**Action item:** The entries that follow include a run beginning at the line with "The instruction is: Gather" and ending at the line with "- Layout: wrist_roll"; restate that run word for word and leave the rest out.

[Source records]

*** Block opens ***

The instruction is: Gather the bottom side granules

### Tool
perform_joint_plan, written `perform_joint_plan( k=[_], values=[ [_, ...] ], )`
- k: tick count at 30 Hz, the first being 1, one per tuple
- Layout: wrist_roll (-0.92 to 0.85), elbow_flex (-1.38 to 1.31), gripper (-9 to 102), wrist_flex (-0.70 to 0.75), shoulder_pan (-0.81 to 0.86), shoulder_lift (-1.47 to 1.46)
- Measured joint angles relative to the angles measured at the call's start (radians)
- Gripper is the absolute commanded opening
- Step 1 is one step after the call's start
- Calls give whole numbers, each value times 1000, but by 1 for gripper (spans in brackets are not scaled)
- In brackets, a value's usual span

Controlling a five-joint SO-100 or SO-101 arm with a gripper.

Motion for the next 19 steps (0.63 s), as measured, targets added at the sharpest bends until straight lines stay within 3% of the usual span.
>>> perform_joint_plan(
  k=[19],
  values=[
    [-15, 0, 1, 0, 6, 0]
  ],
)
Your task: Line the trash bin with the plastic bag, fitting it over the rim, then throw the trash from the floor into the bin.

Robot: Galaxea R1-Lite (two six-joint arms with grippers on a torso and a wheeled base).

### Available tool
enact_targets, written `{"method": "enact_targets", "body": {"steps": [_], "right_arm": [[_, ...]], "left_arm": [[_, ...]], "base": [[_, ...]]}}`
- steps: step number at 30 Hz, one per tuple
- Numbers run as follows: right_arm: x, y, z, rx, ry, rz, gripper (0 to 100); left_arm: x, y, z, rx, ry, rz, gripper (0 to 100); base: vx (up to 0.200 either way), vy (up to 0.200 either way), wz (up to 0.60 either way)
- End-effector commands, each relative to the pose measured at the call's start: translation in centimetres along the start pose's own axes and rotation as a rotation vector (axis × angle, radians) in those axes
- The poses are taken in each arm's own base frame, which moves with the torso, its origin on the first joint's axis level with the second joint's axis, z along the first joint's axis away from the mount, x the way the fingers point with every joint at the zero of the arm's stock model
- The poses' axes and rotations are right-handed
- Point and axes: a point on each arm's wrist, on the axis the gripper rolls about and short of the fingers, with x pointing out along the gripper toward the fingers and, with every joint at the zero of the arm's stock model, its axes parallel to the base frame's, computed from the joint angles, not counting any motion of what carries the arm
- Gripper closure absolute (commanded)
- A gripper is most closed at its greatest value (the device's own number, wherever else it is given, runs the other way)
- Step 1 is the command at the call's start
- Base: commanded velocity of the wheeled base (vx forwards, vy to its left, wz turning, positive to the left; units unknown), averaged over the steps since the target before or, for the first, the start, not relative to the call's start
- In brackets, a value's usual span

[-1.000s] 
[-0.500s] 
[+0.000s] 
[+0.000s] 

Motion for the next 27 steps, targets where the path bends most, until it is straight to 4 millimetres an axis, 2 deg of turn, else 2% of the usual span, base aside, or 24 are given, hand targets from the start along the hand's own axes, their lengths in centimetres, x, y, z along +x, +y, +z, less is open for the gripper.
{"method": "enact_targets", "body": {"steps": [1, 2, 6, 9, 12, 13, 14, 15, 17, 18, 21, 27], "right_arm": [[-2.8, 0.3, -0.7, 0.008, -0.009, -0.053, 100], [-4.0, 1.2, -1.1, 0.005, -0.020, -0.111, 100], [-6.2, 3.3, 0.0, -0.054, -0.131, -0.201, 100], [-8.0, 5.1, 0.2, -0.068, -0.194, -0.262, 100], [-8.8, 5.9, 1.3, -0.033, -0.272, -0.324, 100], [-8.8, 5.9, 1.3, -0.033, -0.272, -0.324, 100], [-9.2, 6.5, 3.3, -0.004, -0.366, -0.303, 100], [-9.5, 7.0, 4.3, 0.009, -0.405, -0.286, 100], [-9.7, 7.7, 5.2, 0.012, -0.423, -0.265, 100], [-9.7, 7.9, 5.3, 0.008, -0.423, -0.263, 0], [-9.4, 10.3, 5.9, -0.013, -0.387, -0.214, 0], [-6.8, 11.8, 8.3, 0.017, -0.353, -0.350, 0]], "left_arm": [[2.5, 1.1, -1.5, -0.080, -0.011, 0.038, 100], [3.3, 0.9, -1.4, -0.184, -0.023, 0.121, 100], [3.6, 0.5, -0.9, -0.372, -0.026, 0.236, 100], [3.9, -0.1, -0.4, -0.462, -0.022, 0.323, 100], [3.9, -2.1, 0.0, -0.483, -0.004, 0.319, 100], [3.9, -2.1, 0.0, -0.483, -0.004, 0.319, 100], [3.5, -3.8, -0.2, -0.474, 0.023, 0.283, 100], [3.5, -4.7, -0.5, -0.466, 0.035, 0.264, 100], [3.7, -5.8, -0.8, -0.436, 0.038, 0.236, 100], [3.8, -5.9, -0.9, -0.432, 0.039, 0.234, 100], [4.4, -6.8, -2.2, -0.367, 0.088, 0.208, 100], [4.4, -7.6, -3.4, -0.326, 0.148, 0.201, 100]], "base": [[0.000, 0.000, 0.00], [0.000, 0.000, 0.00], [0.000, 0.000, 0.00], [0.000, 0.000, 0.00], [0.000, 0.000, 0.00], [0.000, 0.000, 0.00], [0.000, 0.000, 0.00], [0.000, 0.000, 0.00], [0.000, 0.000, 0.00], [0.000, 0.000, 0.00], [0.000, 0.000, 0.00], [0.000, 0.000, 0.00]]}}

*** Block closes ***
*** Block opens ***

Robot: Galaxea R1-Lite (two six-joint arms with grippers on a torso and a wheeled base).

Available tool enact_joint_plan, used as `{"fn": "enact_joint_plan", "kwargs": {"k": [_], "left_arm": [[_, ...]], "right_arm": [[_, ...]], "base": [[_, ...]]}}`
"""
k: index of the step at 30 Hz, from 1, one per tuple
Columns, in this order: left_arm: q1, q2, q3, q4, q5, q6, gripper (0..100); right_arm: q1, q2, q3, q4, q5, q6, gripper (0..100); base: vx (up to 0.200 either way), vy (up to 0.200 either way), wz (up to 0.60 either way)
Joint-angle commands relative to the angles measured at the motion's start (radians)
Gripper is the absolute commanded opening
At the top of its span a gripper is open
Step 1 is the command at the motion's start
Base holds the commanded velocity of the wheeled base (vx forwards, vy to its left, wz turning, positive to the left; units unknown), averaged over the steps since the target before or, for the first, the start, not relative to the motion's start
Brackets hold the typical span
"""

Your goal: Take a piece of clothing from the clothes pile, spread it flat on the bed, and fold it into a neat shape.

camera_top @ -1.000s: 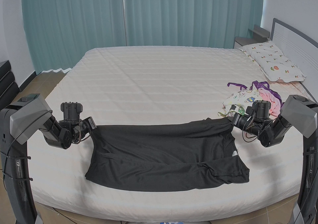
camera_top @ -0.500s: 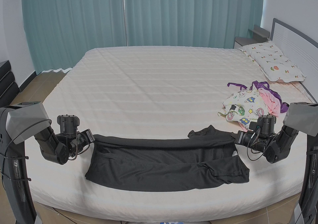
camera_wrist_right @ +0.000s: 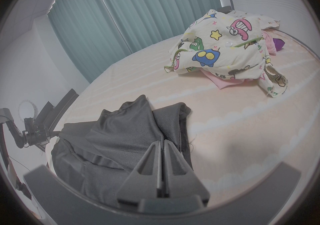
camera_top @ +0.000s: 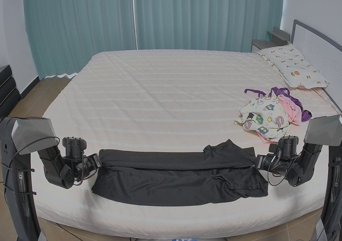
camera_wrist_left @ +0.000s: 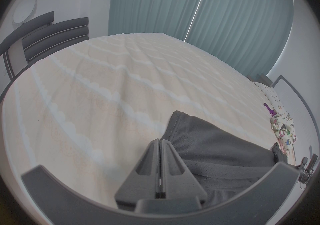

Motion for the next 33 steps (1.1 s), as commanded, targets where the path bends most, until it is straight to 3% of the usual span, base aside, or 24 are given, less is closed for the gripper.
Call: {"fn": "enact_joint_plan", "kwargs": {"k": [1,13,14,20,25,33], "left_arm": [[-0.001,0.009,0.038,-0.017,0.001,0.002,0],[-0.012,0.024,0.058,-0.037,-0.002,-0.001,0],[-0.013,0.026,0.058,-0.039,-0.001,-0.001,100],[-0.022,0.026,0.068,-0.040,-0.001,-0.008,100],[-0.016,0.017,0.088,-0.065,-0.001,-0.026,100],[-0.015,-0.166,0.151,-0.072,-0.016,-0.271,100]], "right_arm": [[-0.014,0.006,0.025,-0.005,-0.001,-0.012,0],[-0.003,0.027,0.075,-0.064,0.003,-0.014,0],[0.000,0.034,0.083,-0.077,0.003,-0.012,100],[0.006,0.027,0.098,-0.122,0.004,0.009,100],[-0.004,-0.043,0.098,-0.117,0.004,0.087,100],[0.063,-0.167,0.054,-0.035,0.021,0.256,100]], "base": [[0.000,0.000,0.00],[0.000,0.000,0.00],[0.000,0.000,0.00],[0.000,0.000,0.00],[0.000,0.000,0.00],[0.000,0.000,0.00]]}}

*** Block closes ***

**Solution:**
The instruction is: Gather the bottom side granules

### Tool
perform_joint_plan, written `perform_joint_plan( k=[_], values=[ [_, ...] ], )`
- k: tick count at 30 Hz, the first being 1, one per tuple
- Layout: wrist_roll (-0.92 to 0.85), elbow_flex (-1.38 to 1.31), gripper (-9 to 102), wrist_flex (-0.70 to 0.75), shoulder_pan (-0.81 to 0.86), shoulder_lift (-1.47 to 1.46)

That completes the exercise.